Recorded data:
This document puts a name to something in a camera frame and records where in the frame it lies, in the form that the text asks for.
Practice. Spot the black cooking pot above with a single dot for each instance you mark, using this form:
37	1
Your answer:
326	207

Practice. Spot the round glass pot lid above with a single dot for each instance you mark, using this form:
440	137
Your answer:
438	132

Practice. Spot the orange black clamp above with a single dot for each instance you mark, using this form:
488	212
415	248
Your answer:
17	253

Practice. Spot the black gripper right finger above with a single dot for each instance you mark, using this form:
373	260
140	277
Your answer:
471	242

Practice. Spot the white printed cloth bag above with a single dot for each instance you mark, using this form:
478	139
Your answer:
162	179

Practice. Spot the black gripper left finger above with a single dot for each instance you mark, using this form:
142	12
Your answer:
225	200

* * *

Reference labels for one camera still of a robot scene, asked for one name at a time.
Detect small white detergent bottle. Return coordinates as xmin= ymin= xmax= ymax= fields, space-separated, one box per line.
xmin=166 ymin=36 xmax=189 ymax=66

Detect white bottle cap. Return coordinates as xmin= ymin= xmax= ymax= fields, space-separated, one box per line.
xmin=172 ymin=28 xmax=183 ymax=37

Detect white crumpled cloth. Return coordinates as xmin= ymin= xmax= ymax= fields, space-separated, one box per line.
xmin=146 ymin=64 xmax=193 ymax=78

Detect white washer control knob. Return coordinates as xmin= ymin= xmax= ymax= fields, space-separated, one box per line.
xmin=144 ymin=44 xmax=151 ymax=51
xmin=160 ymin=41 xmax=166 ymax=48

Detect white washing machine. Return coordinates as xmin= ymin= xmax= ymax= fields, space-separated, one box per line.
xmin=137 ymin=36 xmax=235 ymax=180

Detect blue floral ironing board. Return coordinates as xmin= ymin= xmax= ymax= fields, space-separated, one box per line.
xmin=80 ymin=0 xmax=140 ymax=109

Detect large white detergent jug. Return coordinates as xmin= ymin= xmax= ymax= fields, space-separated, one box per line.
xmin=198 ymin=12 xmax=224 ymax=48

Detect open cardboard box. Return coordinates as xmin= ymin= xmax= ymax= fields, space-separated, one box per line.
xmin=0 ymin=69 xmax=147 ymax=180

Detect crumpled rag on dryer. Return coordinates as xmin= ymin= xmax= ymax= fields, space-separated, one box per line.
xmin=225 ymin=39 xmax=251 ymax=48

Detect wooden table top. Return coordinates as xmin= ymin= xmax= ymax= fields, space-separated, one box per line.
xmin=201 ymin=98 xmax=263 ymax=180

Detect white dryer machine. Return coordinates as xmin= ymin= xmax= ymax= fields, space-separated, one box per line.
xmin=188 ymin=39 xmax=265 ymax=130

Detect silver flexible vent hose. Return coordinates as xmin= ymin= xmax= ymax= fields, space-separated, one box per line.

Task to complete: A single figure, please: the number of lines in the data that hold the string "camera".

Exercise output: 2